It's the part of the fault that is, in fact, in ourselves: it works, very often, and for quite awhile. I think it's part of being human.
Yet another reason I'm transhumanist, not religiously like a Silicon Valley bro, more like 'Come on, we can do—have got to do—better than this.'—and if it takes some genes-fixing to do it, fine.
If I had the fixin’s, and they were realised as an otherwise-innocuous, air-spread, virus, I'd release it as soon as my volcano-lair were done (including the big, red, self-destruct button).
Honestly, I thought of it, but I thought I was going-on too long as it was (and did not want to over-egg the pudding)(especially if it's on someone's nose, with a lantern hung on it).
I, uh, think I see what you mean, but in the spirit of villains the rattling on and on about world domination and the decadence of the existing order instead of just pulling the damn trigger part of the drill.
Roy's portrayals of Trump and his family are always smarter and more relatable than the real thing. Because who would want to spend two minutes with a realistic portrayal of any of them?

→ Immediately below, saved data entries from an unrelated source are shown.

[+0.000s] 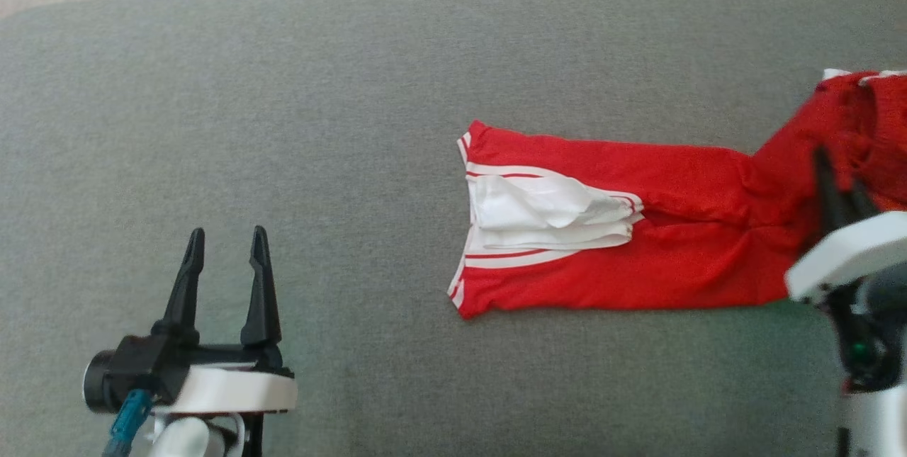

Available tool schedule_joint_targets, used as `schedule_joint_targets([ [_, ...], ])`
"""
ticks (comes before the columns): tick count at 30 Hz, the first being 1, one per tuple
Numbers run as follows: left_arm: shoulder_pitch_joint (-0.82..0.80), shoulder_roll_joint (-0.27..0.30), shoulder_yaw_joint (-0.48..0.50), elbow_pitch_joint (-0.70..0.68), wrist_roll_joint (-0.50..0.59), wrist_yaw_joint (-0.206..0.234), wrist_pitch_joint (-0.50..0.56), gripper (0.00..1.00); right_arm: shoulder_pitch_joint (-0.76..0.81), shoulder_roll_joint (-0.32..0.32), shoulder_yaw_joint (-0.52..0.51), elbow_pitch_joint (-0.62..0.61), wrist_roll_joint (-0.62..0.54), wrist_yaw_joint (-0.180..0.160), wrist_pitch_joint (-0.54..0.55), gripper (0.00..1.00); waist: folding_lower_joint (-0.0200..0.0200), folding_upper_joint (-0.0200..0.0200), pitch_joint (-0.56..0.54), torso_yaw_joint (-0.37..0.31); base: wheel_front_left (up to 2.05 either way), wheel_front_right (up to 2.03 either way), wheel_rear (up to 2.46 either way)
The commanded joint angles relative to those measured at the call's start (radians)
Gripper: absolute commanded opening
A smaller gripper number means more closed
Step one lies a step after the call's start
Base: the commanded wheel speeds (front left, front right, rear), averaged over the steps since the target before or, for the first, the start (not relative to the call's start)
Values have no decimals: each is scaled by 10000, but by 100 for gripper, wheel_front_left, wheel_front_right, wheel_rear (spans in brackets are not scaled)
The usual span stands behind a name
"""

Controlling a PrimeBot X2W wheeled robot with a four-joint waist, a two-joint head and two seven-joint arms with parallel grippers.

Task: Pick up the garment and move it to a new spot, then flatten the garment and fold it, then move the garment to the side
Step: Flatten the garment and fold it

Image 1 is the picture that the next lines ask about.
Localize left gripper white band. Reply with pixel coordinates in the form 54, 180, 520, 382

My takeaway is the boy knows someone else's grift even before they do (well-trained as he must be), and sees straight thru it. And anyway, he's gonna outlive 'em all, and there'll be spoils enough for a normalish person down the road.
You keep saying that! I guess we'll never know for sure because I am convinced he'll never seek public attention -- not for the reasons of incapacity you cite, but because his contempt for the herd is pure, as opposed to his dad's desire to manipulate them.

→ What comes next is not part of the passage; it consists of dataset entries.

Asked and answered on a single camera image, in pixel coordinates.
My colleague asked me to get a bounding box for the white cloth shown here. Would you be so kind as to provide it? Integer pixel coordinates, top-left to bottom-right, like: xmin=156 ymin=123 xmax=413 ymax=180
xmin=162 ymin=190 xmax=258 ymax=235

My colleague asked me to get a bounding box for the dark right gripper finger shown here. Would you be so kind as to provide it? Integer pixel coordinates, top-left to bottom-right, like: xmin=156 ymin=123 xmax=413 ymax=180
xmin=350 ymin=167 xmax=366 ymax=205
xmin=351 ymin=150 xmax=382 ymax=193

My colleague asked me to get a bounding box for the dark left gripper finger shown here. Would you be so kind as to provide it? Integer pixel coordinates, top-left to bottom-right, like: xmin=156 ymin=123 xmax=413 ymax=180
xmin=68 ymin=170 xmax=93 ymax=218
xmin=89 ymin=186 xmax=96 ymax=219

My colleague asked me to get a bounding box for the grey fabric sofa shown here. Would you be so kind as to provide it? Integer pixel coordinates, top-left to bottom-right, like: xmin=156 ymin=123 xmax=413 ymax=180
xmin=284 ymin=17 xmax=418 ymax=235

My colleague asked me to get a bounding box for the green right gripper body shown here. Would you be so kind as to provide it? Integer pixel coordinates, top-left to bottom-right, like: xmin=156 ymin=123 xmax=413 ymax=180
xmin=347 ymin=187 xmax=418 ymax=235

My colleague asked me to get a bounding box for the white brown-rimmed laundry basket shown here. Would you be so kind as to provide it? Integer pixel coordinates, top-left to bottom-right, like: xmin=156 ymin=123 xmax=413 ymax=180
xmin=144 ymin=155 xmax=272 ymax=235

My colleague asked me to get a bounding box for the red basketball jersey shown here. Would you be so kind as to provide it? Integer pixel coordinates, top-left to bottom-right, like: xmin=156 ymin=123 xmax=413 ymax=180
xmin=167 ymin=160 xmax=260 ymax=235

Actually, there used to be a jazz tuba player named Red Calender, and my brother, who played sousaphone in the high school marching band in the late 1950s, would play along with his record (“RC Speaks Low”).

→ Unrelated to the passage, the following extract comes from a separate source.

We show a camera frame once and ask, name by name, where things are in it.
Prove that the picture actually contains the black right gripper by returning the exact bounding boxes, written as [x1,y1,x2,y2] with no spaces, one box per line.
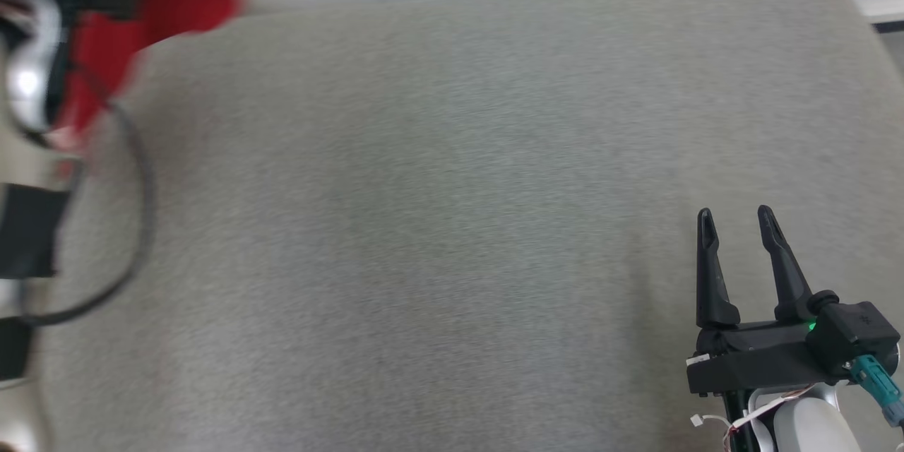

Like many well-rounded tuba players, Red also played bass. He had a fabulous career – his discography is amazing – and everybody dug him. I caught him live once at Pete Douglas's Bach Dancing and Dynamite Society in Half Moon Bay.
Maestro, I trust my source on Barron’s issues — those in addition to having monstrous parents. I would note that before that, it struck me that there was something in the way he appeared in photos that looked, as they say, “off”. I should note that I have no issue of him being a target of satire; when one has access to that much wealth, everything’s fair. To be clear, we may never know because it doesn’t get reported but the documentation obviously exists in connection with the special ed thing.
That said, I’ve finally transcended my understanding of his pathology and can enjoy your high quality mockery of him. Or, to be clear, he’s still a Trump, so fuck him and fuck his feelings such as they are.
I have no problem imagining Barron Trump as some sort of Backstreet Borgia superpredator.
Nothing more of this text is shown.